May, 1968 was the best of times and the worst of times. The Fillmore East was the de facto East Coast home of not-the-Lennon Sisters psychedelic rock, anti-Viet Nam sentiment ran high in the intelligentsia, and Columbia University was home to intelligentsia nascent and established, real and faux.

Jefferson Airplane and the beautiful Grace Slick, darlings of the experimental set, were booked at the Fillmore East in early May. David Byrd took the design idea for his modern interpretation of an Egyptian frieze from an art class assignment at Carnegie Tech, and he gave Slick an electric guitar in lieu of a lute. Slick didn't play guitar, but the artist thought, "... It looked nice so I gave her one."

By April, 1968, deep-thinking students and academics at Columbia had proceeded precipitously from dissatisfaction with race relations, the war machine and other issues to classroom occupation.
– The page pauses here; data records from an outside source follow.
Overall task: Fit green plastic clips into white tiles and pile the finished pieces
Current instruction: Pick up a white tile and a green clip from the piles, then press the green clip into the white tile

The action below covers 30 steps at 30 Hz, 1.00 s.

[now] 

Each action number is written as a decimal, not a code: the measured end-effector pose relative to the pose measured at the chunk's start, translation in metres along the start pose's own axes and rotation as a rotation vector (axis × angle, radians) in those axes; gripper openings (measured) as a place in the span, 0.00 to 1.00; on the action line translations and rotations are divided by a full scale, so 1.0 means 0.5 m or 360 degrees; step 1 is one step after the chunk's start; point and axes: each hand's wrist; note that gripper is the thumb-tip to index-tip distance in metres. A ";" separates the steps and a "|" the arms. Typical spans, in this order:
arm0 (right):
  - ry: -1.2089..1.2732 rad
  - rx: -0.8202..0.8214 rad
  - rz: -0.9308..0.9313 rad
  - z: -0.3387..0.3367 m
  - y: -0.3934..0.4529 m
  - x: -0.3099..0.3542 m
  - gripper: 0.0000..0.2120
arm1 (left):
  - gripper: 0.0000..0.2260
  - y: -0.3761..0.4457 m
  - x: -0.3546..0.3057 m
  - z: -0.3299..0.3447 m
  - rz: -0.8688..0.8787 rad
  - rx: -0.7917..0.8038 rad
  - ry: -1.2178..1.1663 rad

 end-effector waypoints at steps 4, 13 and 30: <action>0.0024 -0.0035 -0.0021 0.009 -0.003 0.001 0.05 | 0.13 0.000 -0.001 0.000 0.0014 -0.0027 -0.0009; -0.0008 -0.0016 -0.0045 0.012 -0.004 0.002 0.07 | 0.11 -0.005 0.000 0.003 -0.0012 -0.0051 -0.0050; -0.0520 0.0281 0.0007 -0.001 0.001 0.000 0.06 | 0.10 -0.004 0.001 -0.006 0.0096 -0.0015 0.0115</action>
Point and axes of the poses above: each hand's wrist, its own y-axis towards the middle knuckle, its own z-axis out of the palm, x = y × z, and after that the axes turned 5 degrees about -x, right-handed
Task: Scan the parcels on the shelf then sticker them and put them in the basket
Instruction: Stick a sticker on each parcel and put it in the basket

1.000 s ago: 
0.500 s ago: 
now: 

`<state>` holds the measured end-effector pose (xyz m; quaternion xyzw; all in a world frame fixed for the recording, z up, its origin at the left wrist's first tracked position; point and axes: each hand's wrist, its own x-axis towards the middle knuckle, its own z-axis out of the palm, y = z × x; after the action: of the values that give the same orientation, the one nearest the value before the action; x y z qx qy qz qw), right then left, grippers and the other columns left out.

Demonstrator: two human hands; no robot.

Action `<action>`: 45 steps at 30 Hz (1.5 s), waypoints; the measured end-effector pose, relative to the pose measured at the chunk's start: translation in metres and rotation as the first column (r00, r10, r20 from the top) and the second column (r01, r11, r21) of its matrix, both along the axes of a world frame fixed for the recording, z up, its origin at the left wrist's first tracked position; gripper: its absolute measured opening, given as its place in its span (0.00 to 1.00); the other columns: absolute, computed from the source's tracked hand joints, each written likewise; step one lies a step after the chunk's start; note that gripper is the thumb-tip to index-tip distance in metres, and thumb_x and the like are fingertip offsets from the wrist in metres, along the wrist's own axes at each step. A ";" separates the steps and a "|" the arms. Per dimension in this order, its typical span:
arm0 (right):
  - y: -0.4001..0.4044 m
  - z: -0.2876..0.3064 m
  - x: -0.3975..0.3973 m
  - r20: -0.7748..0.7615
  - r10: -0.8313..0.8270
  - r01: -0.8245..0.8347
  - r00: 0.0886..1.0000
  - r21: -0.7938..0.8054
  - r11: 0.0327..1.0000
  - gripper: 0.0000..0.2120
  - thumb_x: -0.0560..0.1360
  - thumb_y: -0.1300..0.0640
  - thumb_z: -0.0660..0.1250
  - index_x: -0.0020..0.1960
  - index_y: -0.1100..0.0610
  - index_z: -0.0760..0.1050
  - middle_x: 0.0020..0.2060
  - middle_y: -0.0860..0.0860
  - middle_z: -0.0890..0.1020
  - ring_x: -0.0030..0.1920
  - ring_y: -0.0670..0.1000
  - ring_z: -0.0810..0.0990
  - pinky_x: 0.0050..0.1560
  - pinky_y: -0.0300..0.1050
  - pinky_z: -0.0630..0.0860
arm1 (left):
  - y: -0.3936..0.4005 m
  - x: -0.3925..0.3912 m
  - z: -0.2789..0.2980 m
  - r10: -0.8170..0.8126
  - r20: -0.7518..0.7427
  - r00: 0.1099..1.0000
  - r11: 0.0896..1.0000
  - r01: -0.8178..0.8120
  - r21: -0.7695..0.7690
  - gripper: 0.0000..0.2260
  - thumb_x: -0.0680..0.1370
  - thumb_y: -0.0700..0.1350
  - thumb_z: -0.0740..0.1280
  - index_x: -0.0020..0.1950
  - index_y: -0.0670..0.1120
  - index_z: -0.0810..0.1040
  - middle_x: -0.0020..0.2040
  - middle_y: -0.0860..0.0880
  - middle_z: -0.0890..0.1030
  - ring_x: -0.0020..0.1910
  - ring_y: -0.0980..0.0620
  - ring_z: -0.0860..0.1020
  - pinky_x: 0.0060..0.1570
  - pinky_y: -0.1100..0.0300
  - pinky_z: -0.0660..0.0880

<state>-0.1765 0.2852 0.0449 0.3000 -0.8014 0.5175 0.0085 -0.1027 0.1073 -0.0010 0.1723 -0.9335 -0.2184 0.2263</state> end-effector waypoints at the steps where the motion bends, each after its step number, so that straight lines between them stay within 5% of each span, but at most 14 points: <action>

Student radio station WKCR valiantly reported the inner workings and thoughts of the occupiers, using the network of underground tunnels to scoop the major networks. The strike and the station's handling of it would mark the turn in WKCR's programming from college-life and courses to community, world-vision outreach.

The back of FME006 notes a relationship between the band, the times and the University. It's hard to know if the marketing ploy worked: did the station give away tickets? Was the promo even announced? The handbill is quite rare, its provenance from Bill Graham's Fillmore East concerts impeccable, and it notes a period in modern American history and music when Left was Right, one could be righteous and relaxed at the same time and disagreement was still rather civil.

The handbill was printed once prior to the concert. It bears the poster image on the front, but on the reverse is a radio station promotion blurb offering a winner free tickets to the show. The handbill measures 4 3/8" x 6 3/4".

Concert promoters created handbill versions of many of their posters and used them as sidewalk handouts and dashboard fliers to promote upcoming shows. Many of the handbills are double-sided, with poster art on one side and a calendar of upcoming shows on the other. These handbills represent an important element of rock concert history because they were hands-on marketing tools that united promoter and patron.